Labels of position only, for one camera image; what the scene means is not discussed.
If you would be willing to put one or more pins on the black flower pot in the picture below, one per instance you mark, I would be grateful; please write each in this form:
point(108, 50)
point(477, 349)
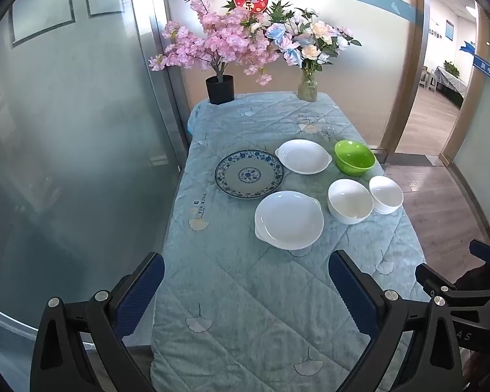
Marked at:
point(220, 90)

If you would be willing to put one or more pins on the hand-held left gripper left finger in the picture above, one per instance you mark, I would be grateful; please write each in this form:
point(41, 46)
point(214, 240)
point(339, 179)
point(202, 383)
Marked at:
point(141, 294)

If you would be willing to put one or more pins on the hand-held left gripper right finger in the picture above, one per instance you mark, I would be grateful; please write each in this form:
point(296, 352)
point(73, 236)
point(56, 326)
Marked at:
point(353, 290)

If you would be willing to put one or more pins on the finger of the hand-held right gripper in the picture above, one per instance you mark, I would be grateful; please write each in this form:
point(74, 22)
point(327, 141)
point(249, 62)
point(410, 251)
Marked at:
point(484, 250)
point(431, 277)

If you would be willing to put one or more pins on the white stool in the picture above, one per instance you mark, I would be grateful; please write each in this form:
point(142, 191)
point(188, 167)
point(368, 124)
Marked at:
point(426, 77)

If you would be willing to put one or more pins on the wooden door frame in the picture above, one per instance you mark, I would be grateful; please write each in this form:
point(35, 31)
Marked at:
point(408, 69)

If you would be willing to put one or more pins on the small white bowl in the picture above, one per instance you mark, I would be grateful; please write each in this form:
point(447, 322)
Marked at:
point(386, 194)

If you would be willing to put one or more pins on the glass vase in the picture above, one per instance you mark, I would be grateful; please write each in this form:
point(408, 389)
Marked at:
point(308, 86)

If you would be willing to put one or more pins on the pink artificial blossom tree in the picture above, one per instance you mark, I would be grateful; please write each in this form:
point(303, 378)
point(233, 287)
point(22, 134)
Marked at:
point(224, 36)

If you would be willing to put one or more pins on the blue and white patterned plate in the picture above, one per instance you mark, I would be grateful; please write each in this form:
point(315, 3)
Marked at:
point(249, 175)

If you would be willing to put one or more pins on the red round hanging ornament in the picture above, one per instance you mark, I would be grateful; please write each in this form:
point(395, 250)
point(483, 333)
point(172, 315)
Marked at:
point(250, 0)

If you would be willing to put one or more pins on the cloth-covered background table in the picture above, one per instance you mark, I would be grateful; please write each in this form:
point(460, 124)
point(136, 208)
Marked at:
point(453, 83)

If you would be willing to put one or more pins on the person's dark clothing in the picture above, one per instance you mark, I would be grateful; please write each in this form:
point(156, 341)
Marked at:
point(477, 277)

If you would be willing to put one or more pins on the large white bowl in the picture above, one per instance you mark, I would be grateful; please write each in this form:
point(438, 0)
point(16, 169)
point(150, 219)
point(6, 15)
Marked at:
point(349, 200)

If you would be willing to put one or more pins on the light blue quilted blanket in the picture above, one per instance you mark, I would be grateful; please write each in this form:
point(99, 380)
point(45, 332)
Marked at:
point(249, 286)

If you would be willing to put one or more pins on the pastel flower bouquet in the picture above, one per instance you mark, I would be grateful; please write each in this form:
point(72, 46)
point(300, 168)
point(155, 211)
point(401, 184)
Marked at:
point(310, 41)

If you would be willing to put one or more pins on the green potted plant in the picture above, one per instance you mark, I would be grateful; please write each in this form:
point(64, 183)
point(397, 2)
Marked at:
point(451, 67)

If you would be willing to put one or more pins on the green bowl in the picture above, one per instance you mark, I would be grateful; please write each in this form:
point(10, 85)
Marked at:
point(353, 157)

══════

→ **Task item**
Write out the material exactly as it stands, omitting every picture.

→ **Exercise result**
Labels of position only, for one camera image; what the scene means is not discussed.
If you would be willing to put one or more pins on the black flower pot in the picture below, one per instance you mark, I would be grateful; please write each in this form:
point(108, 50)
point(477, 349)
Marked at:
point(220, 90)

If you would be willing to put one or more pins on the hand-held left gripper left finger in the picture above, one per instance you mark, I would be grateful; please write each in this form:
point(41, 46)
point(214, 240)
point(339, 179)
point(202, 383)
Marked at:
point(141, 294)

If you would be willing to put one or more pins on the hand-held left gripper right finger in the picture above, one per instance you mark, I would be grateful; please write each in this form:
point(296, 352)
point(73, 236)
point(56, 326)
Marked at:
point(353, 290)

If you would be willing to put one or more pins on the finger of the hand-held right gripper in the picture above, one per instance you mark, I would be grateful; please write each in this form:
point(74, 22)
point(327, 141)
point(249, 62)
point(410, 251)
Marked at:
point(484, 250)
point(431, 277)

If you would be willing to put one or more pins on the white stool in the picture above, one per instance you mark, I would be grateful; please write each in this form:
point(142, 191)
point(188, 167)
point(368, 124)
Marked at:
point(426, 77)

If you would be willing to put one or more pins on the wooden door frame in the picture above, one per instance you mark, I would be grateful; please write each in this form:
point(35, 31)
Marked at:
point(408, 69)

If you would be willing to put one or more pins on the small white bowl in the picture above, one per instance you mark, I would be grateful; please write each in this form:
point(447, 322)
Marked at:
point(386, 194)

If you would be willing to put one or more pins on the glass vase in the picture above, one per instance you mark, I would be grateful; please write each in this form:
point(408, 389)
Marked at:
point(308, 86)

If you would be willing to put one or more pins on the pink artificial blossom tree in the picture above, one per instance you mark, I would be grateful; please write each in this form:
point(303, 378)
point(233, 287)
point(22, 134)
Marked at:
point(224, 36)

If you would be willing to put one or more pins on the blue and white patterned plate in the picture above, one per instance you mark, I would be grateful; please write each in this form:
point(315, 3)
Marked at:
point(249, 175)

If you would be willing to put one or more pins on the red round hanging ornament in the picture above, one per instance you mark, I would be grateful; please write each in this form:
point(395, 250)
point(483, 333)
point(172, 315)
Marked at:
point(250, 0)

If you would be willing to put one or more pins on the cloth-covered background table in the picture above, one per instance you mark, I would be grateful; please write each in this form:
point(460, 124)
point(136, 208)
Marked at:
point(453, 83)

If you would be willing to put one or more pins on the person's dark clothing in the picture above, one per instance you mark, I would be grateful; please write each in this form:
point(156, 341)
Marked at:
point(477, 277)

If you would be willing to put one or more pins on the large white bowl in the picture above, one per instance you mark, I would be grateful; please write each in this form:
point(438, 0)
point(16, 169)
point(150, 219)
point(6, 15)
Marked at:
point(349, 200)

If you would be willing to put one or more pins on the light blue quilted blanket in the picture above, one per instance you mark, I would be grateful; please write each in this form:
point(99, 380)
point(45, 332)
Marked at:
point(249, 286)

If you would be willing to put one or more pins on the pastel flower bouquet in the picture above, one per instance you mark, I would be grateful; please write each in this form:
point(72, 46)
point(300, 168)
point(155, 211)
point(401, 184)
Marked at:
point(310, 41)

If you would be willing to put one or more pins on the green potted plant in the picture above, one per instance you mark, I would be grateful; please write each in this form:
point(64, 183)
point(397, 2)
Marked at:
point(451, 67)

If you would be willing to put one or more pins on the green bowl in the picture above, one per instance you mark, I would be grateful; please write each in this form:
point(10, 85)
Marked at:
point(353, 157)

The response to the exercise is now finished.